* What the task requires *
Within the material below, how many lines contain the word "robot"? Give that number only.
---- Data provided
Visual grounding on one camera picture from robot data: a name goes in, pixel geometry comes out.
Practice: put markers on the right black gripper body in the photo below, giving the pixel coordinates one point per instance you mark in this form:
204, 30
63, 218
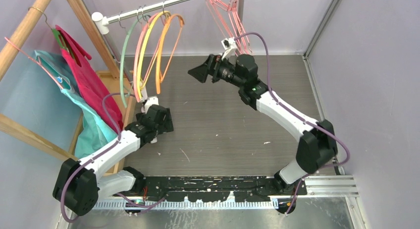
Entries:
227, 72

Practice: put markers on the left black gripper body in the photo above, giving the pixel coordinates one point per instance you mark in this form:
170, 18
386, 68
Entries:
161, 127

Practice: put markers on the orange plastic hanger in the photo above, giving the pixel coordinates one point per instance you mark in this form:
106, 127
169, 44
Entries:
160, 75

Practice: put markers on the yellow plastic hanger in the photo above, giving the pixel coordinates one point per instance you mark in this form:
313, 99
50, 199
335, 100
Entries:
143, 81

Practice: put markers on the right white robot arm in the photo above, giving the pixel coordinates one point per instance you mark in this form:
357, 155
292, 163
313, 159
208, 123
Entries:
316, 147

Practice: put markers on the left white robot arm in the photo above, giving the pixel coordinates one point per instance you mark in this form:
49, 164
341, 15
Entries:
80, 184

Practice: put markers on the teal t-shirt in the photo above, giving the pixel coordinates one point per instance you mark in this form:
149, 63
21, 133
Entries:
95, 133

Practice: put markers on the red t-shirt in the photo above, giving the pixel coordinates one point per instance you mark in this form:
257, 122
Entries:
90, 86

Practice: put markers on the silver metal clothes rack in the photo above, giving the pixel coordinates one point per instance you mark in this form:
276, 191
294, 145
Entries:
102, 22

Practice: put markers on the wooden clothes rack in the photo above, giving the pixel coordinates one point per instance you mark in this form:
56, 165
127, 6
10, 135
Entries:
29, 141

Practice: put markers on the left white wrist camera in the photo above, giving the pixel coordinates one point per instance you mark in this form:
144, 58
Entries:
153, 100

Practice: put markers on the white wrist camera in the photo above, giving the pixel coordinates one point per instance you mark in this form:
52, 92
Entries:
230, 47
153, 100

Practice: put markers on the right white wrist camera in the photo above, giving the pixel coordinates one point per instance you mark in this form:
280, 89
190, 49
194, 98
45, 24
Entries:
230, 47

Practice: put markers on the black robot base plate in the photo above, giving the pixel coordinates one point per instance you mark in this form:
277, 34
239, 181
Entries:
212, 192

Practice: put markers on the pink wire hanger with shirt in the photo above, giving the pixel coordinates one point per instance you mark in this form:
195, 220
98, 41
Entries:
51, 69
--------
---- Data provided
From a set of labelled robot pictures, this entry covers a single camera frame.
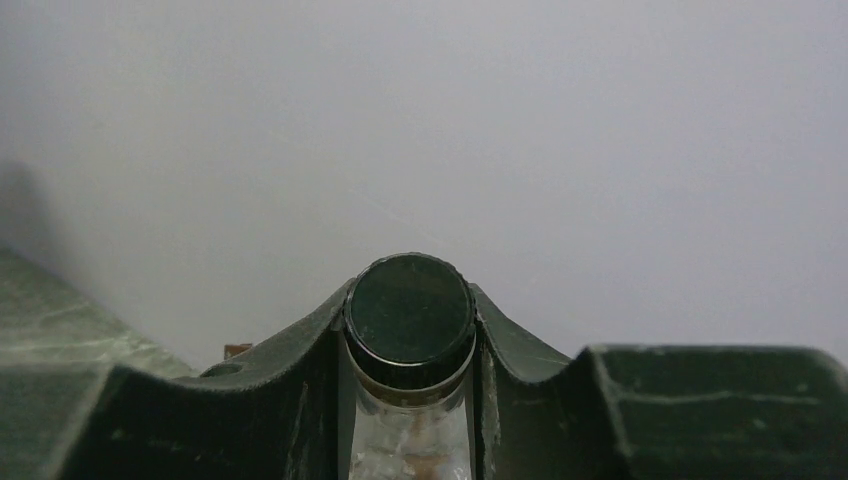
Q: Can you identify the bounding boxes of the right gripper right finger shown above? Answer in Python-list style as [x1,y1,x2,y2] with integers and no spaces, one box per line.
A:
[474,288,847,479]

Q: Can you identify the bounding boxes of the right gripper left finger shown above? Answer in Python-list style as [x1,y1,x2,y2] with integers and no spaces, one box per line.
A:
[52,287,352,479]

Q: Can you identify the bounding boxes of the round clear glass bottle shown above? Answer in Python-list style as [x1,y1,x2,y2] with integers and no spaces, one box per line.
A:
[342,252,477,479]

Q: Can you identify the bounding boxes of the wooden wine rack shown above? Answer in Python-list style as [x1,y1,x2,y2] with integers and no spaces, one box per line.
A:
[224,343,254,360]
--------
---- Data provided
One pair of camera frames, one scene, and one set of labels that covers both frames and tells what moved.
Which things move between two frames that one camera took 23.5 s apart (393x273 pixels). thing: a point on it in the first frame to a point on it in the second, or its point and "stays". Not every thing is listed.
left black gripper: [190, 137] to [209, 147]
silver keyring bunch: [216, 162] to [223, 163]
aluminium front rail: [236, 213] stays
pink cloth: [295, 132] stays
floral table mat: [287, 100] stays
--------
* Result of the task *
5